- _Exercise details_: Transcribe the records in their entirety, exactly as given.

- _Records shown_:

========

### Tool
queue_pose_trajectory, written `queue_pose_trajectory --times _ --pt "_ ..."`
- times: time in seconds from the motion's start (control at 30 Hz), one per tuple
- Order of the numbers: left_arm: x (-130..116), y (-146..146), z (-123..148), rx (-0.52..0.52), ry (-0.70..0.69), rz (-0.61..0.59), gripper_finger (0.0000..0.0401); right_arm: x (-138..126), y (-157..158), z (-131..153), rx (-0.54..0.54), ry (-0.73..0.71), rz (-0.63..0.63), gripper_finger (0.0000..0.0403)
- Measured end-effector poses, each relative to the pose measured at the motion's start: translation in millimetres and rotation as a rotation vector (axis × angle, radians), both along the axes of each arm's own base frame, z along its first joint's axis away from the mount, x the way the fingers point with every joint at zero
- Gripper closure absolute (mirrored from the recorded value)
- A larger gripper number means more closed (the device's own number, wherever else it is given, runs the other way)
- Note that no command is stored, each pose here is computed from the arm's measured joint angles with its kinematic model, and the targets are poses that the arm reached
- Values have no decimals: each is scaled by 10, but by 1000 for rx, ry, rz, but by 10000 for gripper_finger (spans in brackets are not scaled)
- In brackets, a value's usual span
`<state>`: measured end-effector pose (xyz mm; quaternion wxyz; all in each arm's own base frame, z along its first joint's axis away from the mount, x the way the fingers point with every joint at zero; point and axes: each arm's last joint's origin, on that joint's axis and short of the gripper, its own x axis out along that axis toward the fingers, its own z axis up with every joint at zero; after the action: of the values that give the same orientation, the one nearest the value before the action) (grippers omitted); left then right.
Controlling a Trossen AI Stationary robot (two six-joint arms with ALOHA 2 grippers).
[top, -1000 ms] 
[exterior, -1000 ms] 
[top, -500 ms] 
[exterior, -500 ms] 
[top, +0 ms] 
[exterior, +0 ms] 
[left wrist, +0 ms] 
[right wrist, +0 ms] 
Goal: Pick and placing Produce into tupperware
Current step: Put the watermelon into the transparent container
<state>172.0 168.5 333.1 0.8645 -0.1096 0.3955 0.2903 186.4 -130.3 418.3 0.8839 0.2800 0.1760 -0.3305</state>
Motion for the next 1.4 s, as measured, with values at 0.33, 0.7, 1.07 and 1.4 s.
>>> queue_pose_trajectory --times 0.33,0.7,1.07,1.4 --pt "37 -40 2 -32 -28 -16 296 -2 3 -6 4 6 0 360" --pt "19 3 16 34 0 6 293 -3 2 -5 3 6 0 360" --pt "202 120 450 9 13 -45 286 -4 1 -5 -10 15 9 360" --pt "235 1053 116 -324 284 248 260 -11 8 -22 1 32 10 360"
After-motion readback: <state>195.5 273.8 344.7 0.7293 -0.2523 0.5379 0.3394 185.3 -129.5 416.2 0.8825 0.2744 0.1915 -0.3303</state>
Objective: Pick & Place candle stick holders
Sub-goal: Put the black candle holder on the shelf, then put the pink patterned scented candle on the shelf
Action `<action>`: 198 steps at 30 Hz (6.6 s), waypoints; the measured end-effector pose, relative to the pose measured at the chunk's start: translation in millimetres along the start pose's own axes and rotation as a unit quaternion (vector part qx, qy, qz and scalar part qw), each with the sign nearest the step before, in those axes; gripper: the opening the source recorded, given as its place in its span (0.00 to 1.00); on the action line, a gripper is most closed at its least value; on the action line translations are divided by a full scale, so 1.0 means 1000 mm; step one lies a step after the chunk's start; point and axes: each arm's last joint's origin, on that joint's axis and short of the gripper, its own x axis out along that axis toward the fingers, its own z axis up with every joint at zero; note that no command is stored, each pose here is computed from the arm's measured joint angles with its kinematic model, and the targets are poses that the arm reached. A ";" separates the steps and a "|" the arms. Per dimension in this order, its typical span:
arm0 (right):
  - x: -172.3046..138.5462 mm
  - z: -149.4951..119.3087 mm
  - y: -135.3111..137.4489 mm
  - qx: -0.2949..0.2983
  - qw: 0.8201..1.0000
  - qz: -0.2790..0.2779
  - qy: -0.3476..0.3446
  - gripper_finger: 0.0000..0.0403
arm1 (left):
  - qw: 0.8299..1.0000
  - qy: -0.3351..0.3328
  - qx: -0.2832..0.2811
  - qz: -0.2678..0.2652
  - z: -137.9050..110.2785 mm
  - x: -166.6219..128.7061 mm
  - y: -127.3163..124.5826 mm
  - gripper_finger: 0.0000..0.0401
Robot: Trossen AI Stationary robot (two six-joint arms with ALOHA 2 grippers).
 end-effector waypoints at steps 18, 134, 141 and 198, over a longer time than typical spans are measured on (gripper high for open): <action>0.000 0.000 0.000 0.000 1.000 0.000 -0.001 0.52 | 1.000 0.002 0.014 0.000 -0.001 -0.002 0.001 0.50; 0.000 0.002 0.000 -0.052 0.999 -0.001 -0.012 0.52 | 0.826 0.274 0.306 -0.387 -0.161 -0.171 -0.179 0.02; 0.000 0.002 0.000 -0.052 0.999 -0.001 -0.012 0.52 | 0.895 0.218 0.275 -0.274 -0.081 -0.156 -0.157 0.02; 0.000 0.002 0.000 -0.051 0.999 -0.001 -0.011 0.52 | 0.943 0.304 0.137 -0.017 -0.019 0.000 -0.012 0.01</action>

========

- _Exercise answer_:
### Tool
queue_pose_trajectory, written `queue_pose_trajectory --times _ --pt "_ ..."`
- times: time in seconds from the motion's start (control at 30 Hz), one per tuple
- Order of the numbers: left_arm: x (-130..116), y (-146..146), z (-123..148), rx (-0.52..0.52), ry (-0.70..0.69), rz (-0.61..0.59), gripper_finger (0.0000..0.0401); right_arm: x (-138..126), y (-157..158), z (-131..153), rx (-0.54..0.54), ry (-0.73..0.71), rz (-0.63..0.63), gripper_finger (0.0000..0.0403)
- Measured end-effector poses, each relative to the pose measured at the motion's start: translation in millimetres and rotation as a rotation vector (axis × angle, radians), both along the axes of each arm's own base frame, z along its first joint's axis away from the mount, x the way the fingers point with every joint at zero
- Gripper closure absolute (mirrored from the recorded value)
- A larger gripper number means more closed (the device's own number, wherever else it is given, runs the other way)
- Note that no command is stored, each pose here is computed from the arm's measured joint angles with its kinematic model, and the targets are poses that the arm reached
- Values have no decimals: each is scaled by 10, but by 1000 for rx, ry, rz, but by 10000 for gripper_finger (spans in brackets are not scaled)
- In brackets, a value's usual span
`<state>`: measured end-effector pose (xyz mm; quaternion wxyz; all in each arm's own base frame, z along its first joint's axis away from the mount, x the way the fingers point with every joint at zero; point and axes: each arm's last joint's origin, on that joint's axis and short of the gripper, its own x axis out along that axis toward the fingers, its own z axis up with every joint at zero; after the action: of the values that give the same orientation, the one nearest the value before the action) (grippers omitted); left then right.
Controlling a Trossen AI Stationary robot (two six-joint arms with ALOHA 2 grippers).
[top, -1000 ms] 
[exterior, -1000 ms] 
[top, -500 ms] 
[exterior, -500 ms] 
[top, +0 ms] 
[exterior, +0 ms] 
[left wrist, +0 ms] 
[right wrist, +0 ms] 
Goal: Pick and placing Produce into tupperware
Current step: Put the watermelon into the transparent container
<state>172.0 168.5 333.1 0.8645 -0.1096 0.3955 0.2903 186.4 -130.3 418.3 0.8839 0.2800 0.1760 -0.3305</state>
Motion for the next 1.4 s, as measured, with values at 0.33, 0.7, 1.07 and 1.4 s.
>>> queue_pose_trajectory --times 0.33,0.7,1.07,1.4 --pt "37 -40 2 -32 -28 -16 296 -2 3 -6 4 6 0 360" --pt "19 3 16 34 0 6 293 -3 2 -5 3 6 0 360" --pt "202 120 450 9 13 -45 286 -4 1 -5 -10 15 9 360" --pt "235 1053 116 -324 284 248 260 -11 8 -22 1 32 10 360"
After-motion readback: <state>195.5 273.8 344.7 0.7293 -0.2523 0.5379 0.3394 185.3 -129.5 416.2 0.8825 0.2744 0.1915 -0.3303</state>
Objective: Pick & Place candle stick holders
Sub-goal: Put the black candle holder on the shelf, then put the pink patterned scented candle on the shelf
Action `<action>`: 198 steps at 30 Hz (6.6 s), waypoints; the measured end-effector pose, relative to the pose measured at the chunk's start: translation in millimetres along the start pose's own axes and rotation as a unit quaternion (vector part qx, qy, qz and scalar part qw), each with the sign nearest the step before, in those axes; gripper: the opening the source recorded, given as its place in its span (0.00 to 1.00); on the action line, a gripper is most closed at its least value; on the action line translations are divided by a full scale, so 1.0 means 1000 mm; step one lies a step after the chunk's start; point and axes: each arm's last joint's origin, on that joint's axis and short of the gripper, its own x axis out along that axis toward the fingers, its own z axis up with every joint at zero; note that no command is stored, each pose here is computed from the arm's measured joint angles with its kinematic model, and the targets are poses that the arm reached. A ";" separates the steps and a "|" the arms. Per dimension in this order, its typical span:
arm0 (right):
  - x: -172.3046..138.5462 mm
  - z: -149.4951..119.3087 mm
  - y: -135.3111..137.4489 mm
  - qx: -0.2949..0.2983
  - qw: 0.8201..1.0000
  - qz: -0.2790..0.2779
  - qy: -0.3476..0.3446
  - gripper_finger: 0.0000..0.0403
arm1 (left):
  - qw: 0.8299..1.0000
  - qy: -0.3351..0.3328
  - qx: -0.2832..0.2811
  - qz: -0.2678..0.2652
  - z: -137.9050..110.2785 mm
  - x: -166.6219..128.7061 mm
  - y: -127.3163..124.5826 mm
  - gripper_finger: 0.0000..0.0401
Robot: Trossen AI Stationary robot (two six-joint arms with ALOHA 2 grippers).
 end-effector waypoints at steps 18, 134, 141 and 198, over a longer time than typical spans are measured on (gripper high for open): <action>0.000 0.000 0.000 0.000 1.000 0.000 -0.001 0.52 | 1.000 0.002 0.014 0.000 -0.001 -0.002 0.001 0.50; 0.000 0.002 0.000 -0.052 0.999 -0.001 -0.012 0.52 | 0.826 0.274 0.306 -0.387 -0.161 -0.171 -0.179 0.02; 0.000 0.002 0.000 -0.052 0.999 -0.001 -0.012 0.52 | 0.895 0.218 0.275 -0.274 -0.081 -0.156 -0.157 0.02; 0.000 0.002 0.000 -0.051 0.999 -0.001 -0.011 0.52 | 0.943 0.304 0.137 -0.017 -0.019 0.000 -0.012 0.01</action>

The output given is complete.